In his painting “The Night Watch,” Rembrandt displayed the traditional emblems of the arquebusiers. The little girl in the background carries the claws of a dead chicken, representing defeated foes, on her belt. She is holding the militia’s goblet. The man in front of her is wearing a helmet with an oak leaf, another traditional motif of the arquebusiers.

[Moderator Note - link changed so that it would not crash tapatalk. The originally linked image may be found by following the new link and clicking the highest resolution image available there]

Rembrandt died within a year of his son, on 4 October 1669 in Amsterdam, and was buried as a poor man in an unknown grave in the Westerkerk. It was in a numbered ‘kerkgraf’ (grave owned by the church) somewhere under a tombstone in the church. After twenty years, his remains were taken away and destroyed, as was customary with the remains of poor people at that time.
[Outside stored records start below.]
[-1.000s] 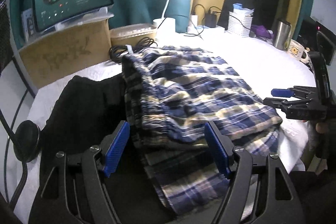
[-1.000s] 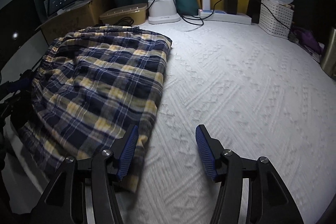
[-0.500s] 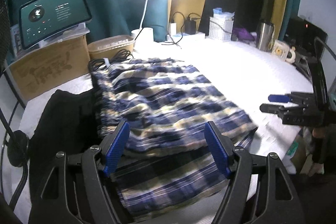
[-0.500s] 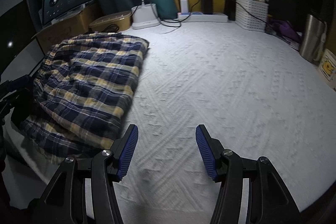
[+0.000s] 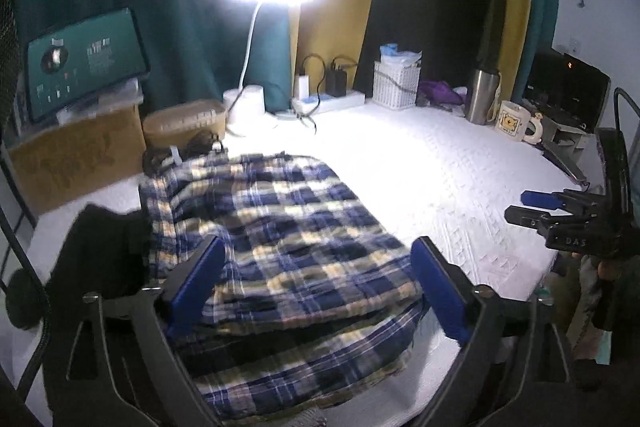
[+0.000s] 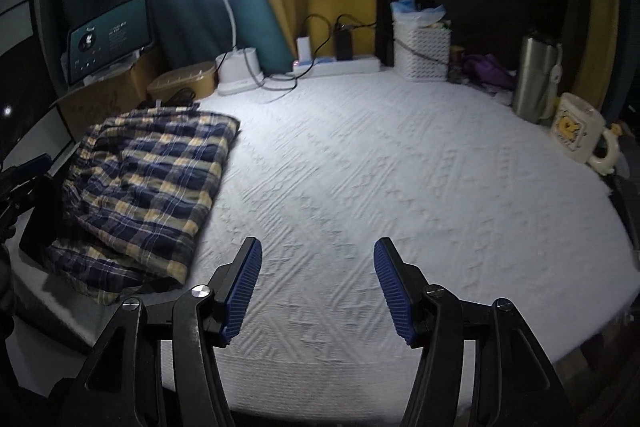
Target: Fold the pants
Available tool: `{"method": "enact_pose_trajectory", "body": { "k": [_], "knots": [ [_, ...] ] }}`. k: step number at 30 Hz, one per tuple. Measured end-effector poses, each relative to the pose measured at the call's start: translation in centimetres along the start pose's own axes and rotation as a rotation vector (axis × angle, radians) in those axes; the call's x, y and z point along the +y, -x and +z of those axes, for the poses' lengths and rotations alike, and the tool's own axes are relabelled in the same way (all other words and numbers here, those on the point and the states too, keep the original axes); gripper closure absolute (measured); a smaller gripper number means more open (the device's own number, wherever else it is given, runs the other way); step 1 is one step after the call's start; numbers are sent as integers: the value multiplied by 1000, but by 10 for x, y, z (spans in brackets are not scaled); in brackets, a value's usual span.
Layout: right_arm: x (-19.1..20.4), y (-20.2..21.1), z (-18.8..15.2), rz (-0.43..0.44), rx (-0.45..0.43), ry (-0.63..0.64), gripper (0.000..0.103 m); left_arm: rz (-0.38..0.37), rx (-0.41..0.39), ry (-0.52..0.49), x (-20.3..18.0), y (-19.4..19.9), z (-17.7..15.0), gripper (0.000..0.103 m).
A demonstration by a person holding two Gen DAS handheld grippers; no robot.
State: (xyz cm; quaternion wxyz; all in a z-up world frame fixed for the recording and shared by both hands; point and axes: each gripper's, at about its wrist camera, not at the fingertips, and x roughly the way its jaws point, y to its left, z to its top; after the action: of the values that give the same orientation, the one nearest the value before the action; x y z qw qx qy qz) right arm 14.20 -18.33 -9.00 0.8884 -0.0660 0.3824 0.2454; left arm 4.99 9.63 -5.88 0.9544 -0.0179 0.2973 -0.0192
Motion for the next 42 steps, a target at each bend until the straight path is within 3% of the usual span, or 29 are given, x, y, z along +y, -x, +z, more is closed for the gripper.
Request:
{"method": "enact_pose_trajectory", "body": {
  "k": [10,12,16,21,26,34,39,42],
  "knots": [
    [-12,58,12,-69,-122,-14,28,-34,-125,-15,-30,20,30,1],
    [-15,69,14,-83,-147,-18,22,-34,-153,-25,-36,26,34,1],
    [-19,91,19,-105,-197,-26,19,-36,-190,-56,-48,35,42,1],
    [-20,118,24,-117,-254,-29,19,-13,-200,-43,-55,43,54,1],
    [-16,141,30,-148,-302,-23,18,48,-300,-83,-64,65,61,1],
    [-3,170,37,-159,-377,-17,12,72,-384,-103,-69,96,72,1],
    [4,189,43,-191,-437,-30,2,85,-439,-85,-69,110,73,1],
    [7,199,47,-164,-458,-42,2,108,-459,-98,-68,116,75,1]
  ]
}}
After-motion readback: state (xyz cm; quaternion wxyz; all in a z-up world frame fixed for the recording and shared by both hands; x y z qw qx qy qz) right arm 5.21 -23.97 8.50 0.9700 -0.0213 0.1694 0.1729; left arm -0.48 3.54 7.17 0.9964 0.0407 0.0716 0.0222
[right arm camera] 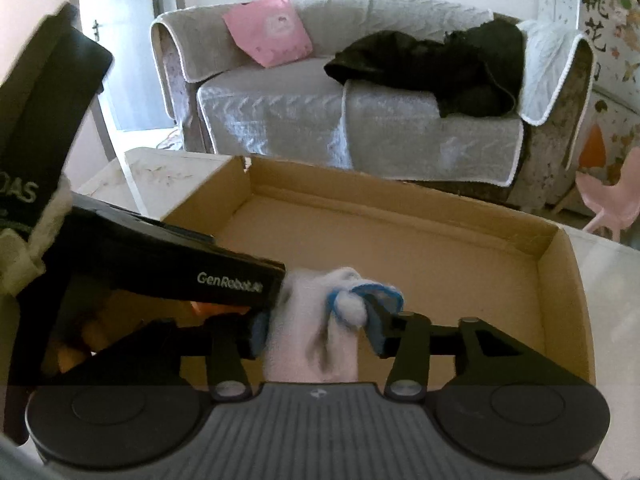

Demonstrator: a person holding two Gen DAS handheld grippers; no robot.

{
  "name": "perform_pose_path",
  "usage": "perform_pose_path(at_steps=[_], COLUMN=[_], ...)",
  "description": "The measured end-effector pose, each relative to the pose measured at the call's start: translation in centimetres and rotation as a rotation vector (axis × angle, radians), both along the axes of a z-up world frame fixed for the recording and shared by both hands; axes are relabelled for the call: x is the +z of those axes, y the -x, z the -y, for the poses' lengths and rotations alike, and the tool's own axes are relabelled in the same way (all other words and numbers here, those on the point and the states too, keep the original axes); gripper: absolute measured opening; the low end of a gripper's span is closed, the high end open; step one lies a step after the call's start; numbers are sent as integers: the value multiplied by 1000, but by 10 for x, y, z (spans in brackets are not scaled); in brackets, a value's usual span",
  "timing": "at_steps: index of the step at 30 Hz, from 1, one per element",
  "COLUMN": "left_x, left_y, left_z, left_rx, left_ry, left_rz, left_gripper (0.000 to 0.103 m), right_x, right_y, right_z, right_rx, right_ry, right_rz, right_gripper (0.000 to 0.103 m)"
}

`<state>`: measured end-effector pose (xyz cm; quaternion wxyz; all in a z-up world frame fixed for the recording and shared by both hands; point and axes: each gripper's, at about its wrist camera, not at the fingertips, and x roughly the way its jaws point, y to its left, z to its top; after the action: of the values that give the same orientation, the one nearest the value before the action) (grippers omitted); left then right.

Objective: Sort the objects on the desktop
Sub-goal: 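Carry both held items into the cardboard box and open both tools, then move both open tools back over the sock pile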

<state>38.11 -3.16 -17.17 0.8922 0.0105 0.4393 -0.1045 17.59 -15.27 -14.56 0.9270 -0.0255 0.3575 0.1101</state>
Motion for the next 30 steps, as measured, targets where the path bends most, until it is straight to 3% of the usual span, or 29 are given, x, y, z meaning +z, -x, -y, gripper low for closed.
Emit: perform_pose_path(at_steps=[2, 5, 9, 12, 17, 23, 25, 30], left_x=[3, 13, 43, 60, 71, 58, 54, 40], left_y=[2, 7, 26, 45, 100, 169, 196, 252], left_z=[-3, -7, -23, -36, -67, -83, -86, -83], left_rx=[3, 8, 14, 27, 9, -59, -83, -148], left_ry=[7, 7, 65, 50, 69, 82, 93, 59], left_rz=[-1, 7, 48, 75, 116, 82, 74, 85], left_gripper=[86, 86, 91, 93, 102, 102, 102, 102], right_x=[2, 13, 41, 65, 88, 56, 37, 5], right_y=[2, 7, 30, 66, 140, 208, 224, 233], right_z=[1, 9, 25, 43, 67, 90, 92, 92], right_rx=[0, -2, -4, -4, 3, -57, -99, -167], right_ry=[10, 5, -6, -58, -72, -11, 1, -32], right_rz=[6, 25, 84, 130, 191, 206, 161, 114], right_gripper=[69, 69, 74, 75, 86, 89, 89, 89])
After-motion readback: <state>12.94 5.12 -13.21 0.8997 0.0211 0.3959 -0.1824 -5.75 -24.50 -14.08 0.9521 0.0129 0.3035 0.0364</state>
For some reason that link doesn’t work for me. Might be an iPad thing. Maybe this works:

Rembrandt’s The Night Watch is big, about 14 feet x 12 feet. Rumors exist of its being poorly received by the public. Even KLM airlines, in 1967, featured the painting in an advertisement that said, “See Night Watch, Rembrandt’s spectacular ‘failure’ (that caused him to be) hooted… down the road to bankruptcy.”

The myth has no reasonable origin as there is no record of criticism of the painting in Rembrandt’s lifetime, and Captain Cocq even commissioned a watercolor of it for his personal album.

Rembrandt produced at least 90 self-portraits. Some are still being rediscovered after being attributed to other painters; for example, a self-portrait of him laughing was long thought to be by Franz Hals and was definitively identified only in 2008. Around 50 of them are paintings, with the rest being etchings and drawings. They show a great variety of expressions, costumes, backgrounds and artistic styles.

Archduke Franz Karl Joseph of Austria (1802 – 1878) from the House of Habsburg was father of two emperors (Franz Joseph I of Austria and Maximilian I of Mexico), as well as the grandfather of Archduke Franz Ferdinand of Austria, whose assassination sparked the hostilities that led to the outbreak of World War I.